### How to complete this task
Filter the listing below for "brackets" and report every line that has it.
──────────
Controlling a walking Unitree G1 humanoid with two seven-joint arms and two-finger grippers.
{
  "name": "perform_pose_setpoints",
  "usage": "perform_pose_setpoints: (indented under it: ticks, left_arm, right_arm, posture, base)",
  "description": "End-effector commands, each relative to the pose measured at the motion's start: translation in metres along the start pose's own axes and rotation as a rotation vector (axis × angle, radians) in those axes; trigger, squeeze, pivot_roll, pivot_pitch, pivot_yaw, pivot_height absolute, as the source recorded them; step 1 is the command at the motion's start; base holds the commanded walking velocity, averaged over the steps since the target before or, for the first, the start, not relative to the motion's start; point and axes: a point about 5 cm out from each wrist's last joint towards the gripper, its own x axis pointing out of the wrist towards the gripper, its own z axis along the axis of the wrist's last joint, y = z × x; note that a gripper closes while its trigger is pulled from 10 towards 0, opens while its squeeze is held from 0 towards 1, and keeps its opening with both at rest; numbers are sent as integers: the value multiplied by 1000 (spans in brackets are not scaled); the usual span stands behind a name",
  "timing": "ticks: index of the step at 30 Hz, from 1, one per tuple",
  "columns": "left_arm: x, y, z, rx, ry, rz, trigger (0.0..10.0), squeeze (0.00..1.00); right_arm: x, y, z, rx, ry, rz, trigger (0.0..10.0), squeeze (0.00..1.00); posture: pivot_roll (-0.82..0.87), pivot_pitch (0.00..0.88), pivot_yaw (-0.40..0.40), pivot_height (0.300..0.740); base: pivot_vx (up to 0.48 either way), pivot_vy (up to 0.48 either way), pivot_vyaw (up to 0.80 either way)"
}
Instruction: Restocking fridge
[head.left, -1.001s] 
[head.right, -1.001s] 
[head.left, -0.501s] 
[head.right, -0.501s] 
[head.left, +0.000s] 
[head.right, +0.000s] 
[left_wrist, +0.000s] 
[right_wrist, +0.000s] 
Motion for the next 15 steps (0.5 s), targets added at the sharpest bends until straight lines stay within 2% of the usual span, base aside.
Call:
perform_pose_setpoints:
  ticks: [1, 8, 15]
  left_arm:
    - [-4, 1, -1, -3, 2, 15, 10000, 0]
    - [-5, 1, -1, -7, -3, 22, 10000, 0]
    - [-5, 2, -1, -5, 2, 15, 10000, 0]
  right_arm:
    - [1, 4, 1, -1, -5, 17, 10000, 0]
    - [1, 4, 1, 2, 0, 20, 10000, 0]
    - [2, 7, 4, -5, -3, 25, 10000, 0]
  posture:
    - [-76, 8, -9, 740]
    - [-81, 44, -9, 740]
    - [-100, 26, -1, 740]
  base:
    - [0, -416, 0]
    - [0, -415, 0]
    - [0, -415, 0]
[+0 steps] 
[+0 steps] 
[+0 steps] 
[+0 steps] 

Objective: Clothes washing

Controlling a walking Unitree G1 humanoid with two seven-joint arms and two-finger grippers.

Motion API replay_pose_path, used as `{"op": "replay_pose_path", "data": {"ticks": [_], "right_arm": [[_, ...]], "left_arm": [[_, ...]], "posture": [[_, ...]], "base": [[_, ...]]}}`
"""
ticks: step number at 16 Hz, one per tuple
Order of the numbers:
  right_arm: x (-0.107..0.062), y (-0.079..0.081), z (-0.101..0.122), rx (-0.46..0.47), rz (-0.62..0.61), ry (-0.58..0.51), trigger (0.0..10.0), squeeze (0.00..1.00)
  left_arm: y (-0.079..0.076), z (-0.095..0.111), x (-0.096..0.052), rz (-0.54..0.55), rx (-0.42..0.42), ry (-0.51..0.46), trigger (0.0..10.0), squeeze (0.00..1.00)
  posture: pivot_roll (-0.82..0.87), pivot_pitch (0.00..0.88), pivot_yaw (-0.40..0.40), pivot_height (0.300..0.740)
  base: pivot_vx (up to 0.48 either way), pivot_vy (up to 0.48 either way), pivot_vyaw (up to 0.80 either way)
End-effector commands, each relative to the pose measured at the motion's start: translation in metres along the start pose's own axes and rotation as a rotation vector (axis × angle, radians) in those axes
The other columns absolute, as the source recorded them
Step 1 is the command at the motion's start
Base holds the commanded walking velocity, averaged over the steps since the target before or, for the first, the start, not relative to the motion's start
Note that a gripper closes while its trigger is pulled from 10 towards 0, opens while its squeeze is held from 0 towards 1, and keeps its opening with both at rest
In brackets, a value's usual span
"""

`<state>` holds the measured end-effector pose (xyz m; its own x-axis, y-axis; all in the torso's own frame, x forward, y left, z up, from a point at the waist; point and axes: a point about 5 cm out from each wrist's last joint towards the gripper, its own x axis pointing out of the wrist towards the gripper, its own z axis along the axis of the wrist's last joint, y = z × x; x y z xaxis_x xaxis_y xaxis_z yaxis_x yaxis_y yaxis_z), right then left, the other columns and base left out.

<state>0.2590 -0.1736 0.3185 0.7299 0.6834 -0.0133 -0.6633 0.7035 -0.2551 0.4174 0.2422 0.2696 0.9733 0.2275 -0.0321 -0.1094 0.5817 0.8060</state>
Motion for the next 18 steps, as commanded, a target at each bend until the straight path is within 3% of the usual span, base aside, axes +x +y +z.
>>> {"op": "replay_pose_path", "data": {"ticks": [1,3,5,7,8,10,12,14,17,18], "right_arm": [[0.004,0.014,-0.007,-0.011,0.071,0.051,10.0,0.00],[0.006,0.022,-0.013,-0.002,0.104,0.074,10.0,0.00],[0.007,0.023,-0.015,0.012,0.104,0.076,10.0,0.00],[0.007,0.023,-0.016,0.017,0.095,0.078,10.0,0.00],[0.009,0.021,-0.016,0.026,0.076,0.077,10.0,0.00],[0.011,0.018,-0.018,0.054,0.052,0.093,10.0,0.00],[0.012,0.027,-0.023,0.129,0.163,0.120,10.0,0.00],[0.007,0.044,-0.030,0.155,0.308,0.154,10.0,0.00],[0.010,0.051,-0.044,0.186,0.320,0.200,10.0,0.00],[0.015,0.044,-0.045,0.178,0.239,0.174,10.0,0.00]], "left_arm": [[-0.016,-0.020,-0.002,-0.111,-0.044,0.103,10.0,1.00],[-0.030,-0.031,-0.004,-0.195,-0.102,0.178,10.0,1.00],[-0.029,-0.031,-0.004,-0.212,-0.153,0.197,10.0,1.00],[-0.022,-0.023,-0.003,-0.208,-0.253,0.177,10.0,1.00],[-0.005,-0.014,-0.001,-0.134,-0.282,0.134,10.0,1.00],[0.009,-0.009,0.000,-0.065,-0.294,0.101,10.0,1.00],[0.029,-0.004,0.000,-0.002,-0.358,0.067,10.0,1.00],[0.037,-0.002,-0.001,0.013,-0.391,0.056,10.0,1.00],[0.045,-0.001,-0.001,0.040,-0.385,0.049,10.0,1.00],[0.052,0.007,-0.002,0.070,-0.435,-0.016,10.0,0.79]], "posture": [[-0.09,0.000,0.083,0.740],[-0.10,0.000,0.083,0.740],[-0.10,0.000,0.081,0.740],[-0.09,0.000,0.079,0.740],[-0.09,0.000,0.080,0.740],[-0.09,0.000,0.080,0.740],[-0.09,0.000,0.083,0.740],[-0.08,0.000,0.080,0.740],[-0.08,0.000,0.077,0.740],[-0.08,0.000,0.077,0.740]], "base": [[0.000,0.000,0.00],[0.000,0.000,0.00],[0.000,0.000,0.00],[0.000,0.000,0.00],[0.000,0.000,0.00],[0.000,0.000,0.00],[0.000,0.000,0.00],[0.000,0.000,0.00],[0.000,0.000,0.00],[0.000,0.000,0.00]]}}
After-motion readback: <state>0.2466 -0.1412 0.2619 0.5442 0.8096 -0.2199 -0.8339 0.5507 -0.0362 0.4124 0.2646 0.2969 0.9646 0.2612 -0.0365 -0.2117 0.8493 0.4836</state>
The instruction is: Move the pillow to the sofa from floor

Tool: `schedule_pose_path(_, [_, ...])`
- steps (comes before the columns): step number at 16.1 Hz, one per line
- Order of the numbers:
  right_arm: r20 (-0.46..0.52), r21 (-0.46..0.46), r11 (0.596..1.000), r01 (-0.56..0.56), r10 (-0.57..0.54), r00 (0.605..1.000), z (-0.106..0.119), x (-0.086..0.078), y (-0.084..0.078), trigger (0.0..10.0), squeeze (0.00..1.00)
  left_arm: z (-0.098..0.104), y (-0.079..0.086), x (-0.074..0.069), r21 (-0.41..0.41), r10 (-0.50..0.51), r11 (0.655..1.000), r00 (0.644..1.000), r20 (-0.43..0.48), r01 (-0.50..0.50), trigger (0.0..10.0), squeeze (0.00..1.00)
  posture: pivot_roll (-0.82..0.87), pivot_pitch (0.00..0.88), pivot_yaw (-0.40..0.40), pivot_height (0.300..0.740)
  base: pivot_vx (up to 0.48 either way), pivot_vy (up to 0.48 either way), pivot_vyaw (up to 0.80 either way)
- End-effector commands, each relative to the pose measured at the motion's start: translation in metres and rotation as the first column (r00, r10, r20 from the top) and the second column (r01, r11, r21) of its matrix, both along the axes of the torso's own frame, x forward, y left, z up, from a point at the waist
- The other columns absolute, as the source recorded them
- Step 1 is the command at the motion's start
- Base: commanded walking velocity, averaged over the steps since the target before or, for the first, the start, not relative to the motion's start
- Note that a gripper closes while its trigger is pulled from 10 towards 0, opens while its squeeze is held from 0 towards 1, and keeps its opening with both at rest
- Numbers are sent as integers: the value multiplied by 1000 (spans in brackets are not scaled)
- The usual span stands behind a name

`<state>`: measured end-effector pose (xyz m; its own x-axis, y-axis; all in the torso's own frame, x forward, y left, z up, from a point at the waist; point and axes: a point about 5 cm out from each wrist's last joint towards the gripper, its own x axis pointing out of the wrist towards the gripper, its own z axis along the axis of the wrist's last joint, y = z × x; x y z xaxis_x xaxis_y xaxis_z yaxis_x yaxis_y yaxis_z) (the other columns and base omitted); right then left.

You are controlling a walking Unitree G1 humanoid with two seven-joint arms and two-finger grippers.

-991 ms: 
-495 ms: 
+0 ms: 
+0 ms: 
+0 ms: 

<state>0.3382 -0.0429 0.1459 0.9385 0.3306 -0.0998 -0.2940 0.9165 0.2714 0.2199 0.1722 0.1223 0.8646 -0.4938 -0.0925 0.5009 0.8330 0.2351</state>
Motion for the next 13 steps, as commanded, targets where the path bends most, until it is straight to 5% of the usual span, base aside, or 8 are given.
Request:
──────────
### Your solution
  "description": "End-effector commands, each relative to the pose measured at the motion's start: translation in metres along the start pose's own axes and rotation as a rotation vector (axis × angle, radians) in those axes; trigger, squeeze, pivot_roll, pivot_pitch, pivot_yaw, pivot_height absolute, as the source recorded them; step 1 is the command at the motion's start; base holds the commanded walking velocity, averaged over the steps since the target before or, for the first, the start, not relative to the motion's start; point and axes: a point about 5 cm out from each wrist's last joint towards the gripper, its own x axis pointing out of the wrist towards the gripper, its own z axis along the axis of the wrist's last joint, y = z × x; note that a gripper closes while its trigger is pulled from 10 towards 0, opens while its squeeze is held from 0 towards 1, and keeps its opening with both at rest; numbers are sent as integers: the value multiplied by 1000 (spans in brackets are not scaled); the usual span stands behind a name",
In brackets, a value's usual span
- Numbers are sent as integers: the value multiplied by 1000 (spans in brackets are not scaled)

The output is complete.